Line filter on the word "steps": copy each matching line from the entries.

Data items
=-=-=-=-=

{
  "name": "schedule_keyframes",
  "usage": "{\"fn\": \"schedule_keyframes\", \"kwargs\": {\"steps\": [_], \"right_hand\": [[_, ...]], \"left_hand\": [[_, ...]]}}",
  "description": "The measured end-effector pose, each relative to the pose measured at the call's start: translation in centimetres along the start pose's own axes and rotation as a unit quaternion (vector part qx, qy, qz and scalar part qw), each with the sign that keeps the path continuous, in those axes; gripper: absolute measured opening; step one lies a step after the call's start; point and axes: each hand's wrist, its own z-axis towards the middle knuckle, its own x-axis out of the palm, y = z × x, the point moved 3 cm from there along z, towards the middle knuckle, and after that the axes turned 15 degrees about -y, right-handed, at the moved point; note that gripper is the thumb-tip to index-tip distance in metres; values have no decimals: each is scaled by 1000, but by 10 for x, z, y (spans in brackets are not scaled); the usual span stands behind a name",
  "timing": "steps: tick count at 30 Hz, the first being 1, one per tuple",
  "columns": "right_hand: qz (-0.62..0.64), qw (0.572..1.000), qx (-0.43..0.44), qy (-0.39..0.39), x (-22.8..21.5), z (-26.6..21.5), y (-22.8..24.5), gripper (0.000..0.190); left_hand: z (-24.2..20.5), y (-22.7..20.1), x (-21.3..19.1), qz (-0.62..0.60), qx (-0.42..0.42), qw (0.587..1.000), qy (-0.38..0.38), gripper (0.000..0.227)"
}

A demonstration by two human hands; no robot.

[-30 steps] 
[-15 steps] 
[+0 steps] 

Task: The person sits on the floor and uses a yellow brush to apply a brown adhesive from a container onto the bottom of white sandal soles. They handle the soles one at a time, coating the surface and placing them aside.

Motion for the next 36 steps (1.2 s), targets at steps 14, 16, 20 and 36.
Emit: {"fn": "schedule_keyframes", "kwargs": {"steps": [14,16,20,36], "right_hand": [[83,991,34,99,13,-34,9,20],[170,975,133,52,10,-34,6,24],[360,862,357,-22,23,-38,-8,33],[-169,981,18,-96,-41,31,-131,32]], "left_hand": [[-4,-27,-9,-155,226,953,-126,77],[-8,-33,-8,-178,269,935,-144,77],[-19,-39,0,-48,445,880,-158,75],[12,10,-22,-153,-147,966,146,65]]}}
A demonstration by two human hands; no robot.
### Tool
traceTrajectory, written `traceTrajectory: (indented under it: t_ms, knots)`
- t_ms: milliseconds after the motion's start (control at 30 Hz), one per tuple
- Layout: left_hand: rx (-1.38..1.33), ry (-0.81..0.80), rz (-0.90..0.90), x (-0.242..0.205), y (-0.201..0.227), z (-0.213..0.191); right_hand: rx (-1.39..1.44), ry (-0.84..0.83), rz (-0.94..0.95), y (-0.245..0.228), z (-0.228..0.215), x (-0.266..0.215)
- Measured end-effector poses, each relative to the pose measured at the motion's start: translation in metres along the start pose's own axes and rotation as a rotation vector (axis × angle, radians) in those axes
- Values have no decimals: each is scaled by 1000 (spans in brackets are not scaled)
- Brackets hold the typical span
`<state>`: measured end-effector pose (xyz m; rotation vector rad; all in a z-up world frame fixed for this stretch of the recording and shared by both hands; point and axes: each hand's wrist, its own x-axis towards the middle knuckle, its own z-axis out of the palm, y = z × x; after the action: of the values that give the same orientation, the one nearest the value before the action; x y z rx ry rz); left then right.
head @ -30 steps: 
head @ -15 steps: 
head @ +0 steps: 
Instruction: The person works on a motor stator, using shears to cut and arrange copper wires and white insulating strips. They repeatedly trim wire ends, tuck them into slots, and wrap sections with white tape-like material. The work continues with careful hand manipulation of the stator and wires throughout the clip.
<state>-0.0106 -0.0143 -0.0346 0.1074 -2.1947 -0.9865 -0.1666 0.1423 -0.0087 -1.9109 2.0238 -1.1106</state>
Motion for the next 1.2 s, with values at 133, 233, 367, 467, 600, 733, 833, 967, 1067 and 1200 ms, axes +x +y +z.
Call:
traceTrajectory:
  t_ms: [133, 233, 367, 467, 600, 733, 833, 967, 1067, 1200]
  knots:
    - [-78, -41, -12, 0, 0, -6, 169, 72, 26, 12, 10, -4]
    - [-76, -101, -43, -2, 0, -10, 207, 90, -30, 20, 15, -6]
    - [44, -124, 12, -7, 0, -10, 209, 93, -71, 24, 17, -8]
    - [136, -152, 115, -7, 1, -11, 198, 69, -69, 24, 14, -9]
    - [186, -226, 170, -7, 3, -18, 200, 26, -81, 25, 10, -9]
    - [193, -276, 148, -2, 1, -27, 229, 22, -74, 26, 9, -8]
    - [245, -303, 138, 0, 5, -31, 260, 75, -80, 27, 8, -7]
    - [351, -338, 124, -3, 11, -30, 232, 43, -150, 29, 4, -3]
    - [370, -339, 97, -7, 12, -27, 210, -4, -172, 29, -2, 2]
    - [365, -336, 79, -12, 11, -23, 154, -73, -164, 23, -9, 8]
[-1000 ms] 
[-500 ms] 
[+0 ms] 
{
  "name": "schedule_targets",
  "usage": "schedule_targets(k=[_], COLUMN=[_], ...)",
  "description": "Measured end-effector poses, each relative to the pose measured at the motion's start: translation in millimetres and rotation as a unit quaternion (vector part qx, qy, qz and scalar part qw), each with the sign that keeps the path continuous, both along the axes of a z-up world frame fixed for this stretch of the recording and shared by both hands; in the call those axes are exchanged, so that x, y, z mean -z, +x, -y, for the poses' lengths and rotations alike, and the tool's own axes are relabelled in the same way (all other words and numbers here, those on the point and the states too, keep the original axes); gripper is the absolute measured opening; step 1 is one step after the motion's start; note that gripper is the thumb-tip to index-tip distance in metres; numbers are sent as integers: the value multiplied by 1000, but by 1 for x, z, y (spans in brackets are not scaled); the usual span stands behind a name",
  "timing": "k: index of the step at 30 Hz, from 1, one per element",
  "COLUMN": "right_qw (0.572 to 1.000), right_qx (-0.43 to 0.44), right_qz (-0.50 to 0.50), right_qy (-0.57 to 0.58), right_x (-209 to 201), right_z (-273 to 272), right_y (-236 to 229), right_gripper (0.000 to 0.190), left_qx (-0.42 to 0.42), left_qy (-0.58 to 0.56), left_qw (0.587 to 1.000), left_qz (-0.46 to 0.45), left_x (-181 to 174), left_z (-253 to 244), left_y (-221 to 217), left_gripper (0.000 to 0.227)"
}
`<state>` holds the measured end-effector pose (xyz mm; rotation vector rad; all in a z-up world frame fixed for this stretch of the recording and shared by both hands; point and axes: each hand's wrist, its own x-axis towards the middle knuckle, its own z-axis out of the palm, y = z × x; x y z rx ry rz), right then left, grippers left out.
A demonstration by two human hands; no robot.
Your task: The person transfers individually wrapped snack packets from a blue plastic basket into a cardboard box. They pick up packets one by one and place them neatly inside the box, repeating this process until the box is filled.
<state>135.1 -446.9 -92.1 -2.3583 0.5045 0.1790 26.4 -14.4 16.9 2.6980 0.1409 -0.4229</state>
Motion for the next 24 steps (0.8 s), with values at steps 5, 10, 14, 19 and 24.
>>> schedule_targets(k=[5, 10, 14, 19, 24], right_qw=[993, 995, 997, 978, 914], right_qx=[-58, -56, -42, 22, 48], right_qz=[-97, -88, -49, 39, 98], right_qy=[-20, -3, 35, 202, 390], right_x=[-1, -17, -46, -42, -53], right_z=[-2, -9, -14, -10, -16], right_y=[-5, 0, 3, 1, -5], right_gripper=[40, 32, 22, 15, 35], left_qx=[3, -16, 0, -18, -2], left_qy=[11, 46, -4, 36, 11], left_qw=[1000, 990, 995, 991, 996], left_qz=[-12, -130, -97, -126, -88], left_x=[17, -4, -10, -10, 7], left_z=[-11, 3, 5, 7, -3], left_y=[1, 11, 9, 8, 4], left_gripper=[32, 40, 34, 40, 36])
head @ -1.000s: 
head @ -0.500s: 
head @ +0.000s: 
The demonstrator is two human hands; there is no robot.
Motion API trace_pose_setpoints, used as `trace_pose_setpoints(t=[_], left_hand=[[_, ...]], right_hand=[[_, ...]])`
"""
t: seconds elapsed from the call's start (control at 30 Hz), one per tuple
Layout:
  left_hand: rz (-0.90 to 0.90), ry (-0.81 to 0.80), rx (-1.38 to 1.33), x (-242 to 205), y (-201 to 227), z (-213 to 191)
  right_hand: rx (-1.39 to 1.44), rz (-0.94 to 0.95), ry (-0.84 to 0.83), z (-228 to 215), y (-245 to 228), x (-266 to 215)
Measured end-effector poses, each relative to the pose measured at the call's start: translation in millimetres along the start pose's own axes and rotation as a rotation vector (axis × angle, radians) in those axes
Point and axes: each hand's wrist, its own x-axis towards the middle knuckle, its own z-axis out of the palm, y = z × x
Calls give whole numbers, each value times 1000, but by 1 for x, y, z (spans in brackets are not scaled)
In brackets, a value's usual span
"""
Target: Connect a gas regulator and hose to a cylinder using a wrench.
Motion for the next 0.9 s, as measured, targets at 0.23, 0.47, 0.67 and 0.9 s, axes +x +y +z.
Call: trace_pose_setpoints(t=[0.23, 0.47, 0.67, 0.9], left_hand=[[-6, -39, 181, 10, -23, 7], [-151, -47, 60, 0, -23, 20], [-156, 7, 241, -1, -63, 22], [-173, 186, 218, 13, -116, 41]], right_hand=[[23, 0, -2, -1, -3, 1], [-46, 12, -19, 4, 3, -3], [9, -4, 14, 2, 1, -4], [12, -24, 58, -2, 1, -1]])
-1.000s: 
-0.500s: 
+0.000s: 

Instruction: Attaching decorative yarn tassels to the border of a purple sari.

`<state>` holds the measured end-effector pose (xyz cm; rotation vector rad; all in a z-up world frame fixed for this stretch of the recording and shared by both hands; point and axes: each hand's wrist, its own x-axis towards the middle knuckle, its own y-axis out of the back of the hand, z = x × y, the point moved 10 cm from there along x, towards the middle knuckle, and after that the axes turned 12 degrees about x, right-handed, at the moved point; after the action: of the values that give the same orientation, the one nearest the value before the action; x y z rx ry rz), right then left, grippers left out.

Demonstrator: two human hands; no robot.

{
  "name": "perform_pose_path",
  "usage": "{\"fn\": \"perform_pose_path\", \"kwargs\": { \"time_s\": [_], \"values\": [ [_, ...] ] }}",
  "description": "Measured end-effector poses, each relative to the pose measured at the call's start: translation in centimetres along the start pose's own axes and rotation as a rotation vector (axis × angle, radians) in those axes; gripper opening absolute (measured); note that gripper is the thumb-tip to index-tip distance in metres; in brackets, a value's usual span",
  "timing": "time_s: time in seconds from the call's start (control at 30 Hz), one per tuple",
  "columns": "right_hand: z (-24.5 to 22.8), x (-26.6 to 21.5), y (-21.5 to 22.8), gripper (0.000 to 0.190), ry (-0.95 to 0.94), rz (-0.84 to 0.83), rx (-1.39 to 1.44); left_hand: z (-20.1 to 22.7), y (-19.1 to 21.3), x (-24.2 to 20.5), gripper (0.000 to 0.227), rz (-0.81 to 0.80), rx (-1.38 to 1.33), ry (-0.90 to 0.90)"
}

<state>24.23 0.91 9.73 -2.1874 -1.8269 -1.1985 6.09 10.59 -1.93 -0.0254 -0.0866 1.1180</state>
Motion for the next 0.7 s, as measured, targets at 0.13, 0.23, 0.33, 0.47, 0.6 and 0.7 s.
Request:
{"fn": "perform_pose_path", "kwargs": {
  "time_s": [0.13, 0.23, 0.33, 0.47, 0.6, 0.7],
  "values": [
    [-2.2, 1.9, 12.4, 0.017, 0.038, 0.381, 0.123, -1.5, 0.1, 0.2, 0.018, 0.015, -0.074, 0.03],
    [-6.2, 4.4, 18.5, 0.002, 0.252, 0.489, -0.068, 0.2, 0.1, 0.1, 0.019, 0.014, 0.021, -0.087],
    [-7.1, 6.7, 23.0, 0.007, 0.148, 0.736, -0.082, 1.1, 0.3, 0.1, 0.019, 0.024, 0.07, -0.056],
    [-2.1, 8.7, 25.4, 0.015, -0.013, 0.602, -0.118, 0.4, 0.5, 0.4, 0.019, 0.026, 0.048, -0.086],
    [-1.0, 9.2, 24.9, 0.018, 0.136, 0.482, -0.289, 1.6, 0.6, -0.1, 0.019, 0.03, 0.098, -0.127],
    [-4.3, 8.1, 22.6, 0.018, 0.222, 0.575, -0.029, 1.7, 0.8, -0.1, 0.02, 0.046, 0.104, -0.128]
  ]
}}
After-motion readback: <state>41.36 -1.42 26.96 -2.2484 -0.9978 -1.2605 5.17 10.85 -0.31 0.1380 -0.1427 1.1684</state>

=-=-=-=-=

[Written solution]
  "usage": "{\"fn\": \"schedule_keyframes\", \"kwargs\": {\"steps\": [_], \"right_hand\": [[_, ...]], \"left_hand\": [[_, ...]]}}",
  "timing": "steps: tick count at 30 Hz, the first being 1, one per tuple",
[-30 steps] 
[-15 steps] 
[+0 steps] 
Motion for the next 36 steps (1.2 s), targets at steps 14, 16, 20 and 36.
Emit: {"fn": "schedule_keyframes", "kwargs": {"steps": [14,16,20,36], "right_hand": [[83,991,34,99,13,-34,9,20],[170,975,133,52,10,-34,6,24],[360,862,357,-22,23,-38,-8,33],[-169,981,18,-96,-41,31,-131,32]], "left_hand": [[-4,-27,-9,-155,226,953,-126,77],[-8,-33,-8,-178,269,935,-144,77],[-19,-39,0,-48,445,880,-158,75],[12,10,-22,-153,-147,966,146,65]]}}
head @ -30 steps: 
head @ -15 steps: 
head @ +0 steps: 
Motion for the next 24 steps (0.8 s), with values at steps 5, 10, 14, 19 and 24.

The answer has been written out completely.